Assuming that the defendants were guilty of a technical trespass upon the Vining land, neither such trespass nor any negligence on the part of the defendant’s servants but rather the boy’s own rash act was the proximate cause of the accident.

That boys will indulge in their propensity to climb- shade trees should be anticipated by electric power companies on stringing [545]*545their high voltage wires. So held by this Court in Chickering v. Power Company, 118 Me., 415, relied upon by the plaintiff’s counsel. But it would be utterly unreasonable to hold that the defendant was bound to anticipate the plaintiff’s rash and mischievous conduct and the consequences of it.

Frank A. Morey, for plaintiff. Oakes <§• Farvmrn, for defendant.
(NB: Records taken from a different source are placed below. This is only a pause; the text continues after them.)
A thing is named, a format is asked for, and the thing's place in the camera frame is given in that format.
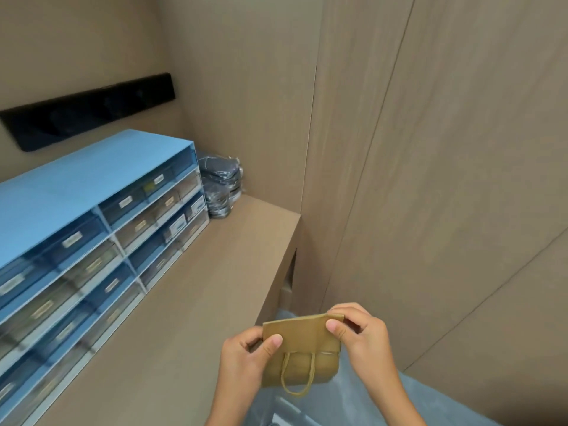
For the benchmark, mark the person's right hand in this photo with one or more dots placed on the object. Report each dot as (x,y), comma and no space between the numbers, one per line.
(368,350)

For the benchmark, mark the person's left hand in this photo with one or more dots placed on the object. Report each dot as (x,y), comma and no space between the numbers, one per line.
(237,372)

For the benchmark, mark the person's left thumb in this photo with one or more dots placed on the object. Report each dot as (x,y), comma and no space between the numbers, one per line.
(269,347)

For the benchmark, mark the person's right thumb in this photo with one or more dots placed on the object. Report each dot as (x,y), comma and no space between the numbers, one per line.
(337,330)

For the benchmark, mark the small brown paper bag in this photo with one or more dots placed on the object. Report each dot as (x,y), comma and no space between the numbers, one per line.
(306,346)

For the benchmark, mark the person's left forearm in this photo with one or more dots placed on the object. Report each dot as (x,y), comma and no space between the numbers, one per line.
(230,412)

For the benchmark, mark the person's right forearm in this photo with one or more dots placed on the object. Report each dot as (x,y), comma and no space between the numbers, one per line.
(392,405)

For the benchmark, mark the stack of dark wrapped packets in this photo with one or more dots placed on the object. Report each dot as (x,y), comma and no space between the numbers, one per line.
(219,186)

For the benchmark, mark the rows of clear labelled drawers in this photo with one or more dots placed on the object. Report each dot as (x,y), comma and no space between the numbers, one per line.
(102,257)

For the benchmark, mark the blue drawer cabinet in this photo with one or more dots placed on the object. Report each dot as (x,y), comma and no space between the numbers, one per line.
(66,186)

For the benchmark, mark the black wall socket panel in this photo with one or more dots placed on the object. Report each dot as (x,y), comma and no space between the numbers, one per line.
(84,111)

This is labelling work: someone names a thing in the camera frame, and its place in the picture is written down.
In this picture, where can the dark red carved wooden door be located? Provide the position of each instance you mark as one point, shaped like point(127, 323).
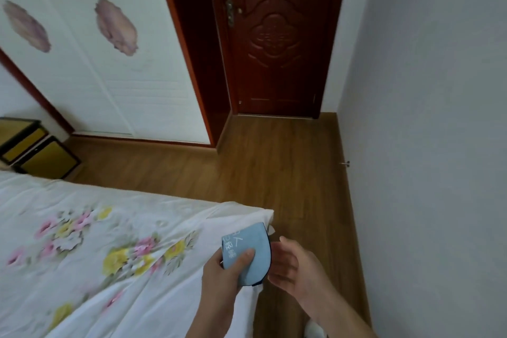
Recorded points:
point(277, 32)

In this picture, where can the black and yellow nightstand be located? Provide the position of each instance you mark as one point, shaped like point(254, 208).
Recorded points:
point(37, 151)

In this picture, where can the person's right forearm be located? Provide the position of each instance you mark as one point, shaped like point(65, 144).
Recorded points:
point(342, 320)

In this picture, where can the person's right hand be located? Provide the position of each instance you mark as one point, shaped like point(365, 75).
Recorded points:
point(299, 274)

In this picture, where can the white sliding door wardrobe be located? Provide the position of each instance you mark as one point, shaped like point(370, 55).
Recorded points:
point(119, 52)

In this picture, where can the metal wall door stopper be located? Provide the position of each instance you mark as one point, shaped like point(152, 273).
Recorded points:
point(346, 164)

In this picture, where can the bed with floral white sheet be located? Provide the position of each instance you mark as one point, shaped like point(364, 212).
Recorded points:
point(99, 254)

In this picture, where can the person's left forearm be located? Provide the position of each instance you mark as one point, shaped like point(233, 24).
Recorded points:
point(216, 322)

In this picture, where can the person's left hand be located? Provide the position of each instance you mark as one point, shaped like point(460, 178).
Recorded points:
point(218, 282)

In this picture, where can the light blue fabric pouch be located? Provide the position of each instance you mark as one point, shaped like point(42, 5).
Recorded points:
point(253, 244)

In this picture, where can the white slipper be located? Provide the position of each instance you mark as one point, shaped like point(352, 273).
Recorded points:
point(316, 329)

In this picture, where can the person's left thumb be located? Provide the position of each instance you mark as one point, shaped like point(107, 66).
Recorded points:
point(242, 259)

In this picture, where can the person's right thumb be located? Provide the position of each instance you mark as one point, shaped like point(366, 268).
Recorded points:
point(288, 244)

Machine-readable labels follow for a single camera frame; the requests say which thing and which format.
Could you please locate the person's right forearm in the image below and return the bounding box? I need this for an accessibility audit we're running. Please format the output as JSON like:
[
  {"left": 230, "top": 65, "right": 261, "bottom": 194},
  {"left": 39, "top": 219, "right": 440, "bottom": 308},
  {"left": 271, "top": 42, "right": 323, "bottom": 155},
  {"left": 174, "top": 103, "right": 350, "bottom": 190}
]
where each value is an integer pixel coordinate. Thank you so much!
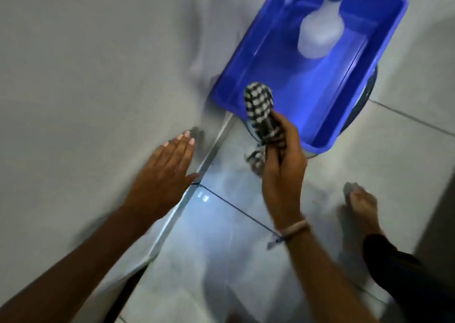
[{"left": 281, "top": 227, "right": 379, "bottom": 323}]

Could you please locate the black and white checkered cloth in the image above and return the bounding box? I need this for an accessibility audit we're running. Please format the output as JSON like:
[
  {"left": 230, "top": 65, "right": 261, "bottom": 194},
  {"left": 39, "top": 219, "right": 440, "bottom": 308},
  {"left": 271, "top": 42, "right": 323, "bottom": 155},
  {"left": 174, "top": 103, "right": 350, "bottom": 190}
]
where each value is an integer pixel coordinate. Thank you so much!
[{"left": 243, "top": 82, "right": 287, "bottom": 177}]

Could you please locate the dark round stool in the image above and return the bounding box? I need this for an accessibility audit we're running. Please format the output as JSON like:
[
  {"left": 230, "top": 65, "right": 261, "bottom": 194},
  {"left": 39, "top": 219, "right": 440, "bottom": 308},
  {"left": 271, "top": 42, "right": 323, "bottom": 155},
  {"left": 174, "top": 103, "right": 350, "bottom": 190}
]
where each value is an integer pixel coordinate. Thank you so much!
[{"left": 339, "top": 65, "right": 378, "bottom": 136}]

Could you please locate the person's right foot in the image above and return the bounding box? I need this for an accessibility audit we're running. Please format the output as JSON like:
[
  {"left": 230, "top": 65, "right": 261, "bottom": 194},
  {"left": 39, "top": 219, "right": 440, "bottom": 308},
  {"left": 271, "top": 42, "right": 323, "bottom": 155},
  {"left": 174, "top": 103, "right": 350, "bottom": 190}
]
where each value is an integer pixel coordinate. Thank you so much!
[{"left": 338, "top": 182, "right": 386, "bottom": 242}]

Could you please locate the blue plastic tub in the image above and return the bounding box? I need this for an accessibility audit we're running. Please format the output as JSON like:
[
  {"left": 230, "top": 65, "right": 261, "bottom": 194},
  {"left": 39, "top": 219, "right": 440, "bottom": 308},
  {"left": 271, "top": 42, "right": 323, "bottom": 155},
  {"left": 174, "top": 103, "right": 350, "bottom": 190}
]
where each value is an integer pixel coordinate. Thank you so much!
[{"left": 210, "top": 0, "right": 409, "bottom": 154}]

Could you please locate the white thread wristband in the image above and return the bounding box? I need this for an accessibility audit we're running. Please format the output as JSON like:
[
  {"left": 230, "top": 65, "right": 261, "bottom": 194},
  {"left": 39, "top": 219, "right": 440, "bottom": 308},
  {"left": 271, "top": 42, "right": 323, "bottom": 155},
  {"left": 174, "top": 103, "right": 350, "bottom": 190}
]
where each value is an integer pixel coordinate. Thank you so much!
[{"left": 267, "top": 219, "right": 310, "bottom": 251}]

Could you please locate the person's right hand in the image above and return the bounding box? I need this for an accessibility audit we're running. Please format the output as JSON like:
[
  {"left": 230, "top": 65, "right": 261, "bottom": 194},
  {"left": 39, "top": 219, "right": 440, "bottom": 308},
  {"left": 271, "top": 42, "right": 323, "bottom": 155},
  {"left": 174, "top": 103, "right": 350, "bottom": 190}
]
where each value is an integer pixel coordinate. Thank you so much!
[{"left": 261, "top": 110, "right": 308, "bottom": 229}]

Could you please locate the white spray bottle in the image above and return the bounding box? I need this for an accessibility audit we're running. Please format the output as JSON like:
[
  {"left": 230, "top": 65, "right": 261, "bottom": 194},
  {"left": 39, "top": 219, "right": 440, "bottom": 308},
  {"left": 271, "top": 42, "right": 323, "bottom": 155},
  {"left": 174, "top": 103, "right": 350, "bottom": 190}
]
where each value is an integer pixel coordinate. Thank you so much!
[{"left": 297, "top": 0, "right": 355, "bottom": 60}]

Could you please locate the person's left hand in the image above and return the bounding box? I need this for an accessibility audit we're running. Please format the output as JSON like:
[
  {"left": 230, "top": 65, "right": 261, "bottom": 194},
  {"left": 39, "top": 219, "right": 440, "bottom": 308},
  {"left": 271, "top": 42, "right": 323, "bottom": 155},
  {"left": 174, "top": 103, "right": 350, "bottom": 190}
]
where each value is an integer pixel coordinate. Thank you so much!
[{"left": 123, "top": 130, "right": 200, "bottom": 221}]

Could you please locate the person's left forearm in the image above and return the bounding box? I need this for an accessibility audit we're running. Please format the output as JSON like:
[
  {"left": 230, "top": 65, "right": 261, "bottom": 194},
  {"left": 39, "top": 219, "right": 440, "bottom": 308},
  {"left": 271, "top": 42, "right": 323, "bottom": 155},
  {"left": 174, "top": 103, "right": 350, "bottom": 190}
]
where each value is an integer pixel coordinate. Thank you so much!
[{"left": 0, "top": 206, "right": 153, "bottom": 323}]

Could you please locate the person's black trouser leg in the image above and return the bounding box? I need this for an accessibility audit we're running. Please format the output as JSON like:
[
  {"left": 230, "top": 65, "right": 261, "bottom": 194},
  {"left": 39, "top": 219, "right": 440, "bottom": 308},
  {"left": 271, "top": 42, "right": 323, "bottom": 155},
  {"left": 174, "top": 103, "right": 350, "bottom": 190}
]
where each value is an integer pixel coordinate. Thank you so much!
[{"left": 363, "top": 234, "right": 455, "bottom": 323}]
In the Chickering case it is said that tree climbing is one of “boyhood’s legitimate pleasures and adventures.” Filching dynamite caps and exploding them in his hand is not one of a boy’s legitimate pleasures and adventures. Chickering v. Power Company does not support the plaintiff’s case. The other authorities cited differ from it even more widely. Exceptions overruled.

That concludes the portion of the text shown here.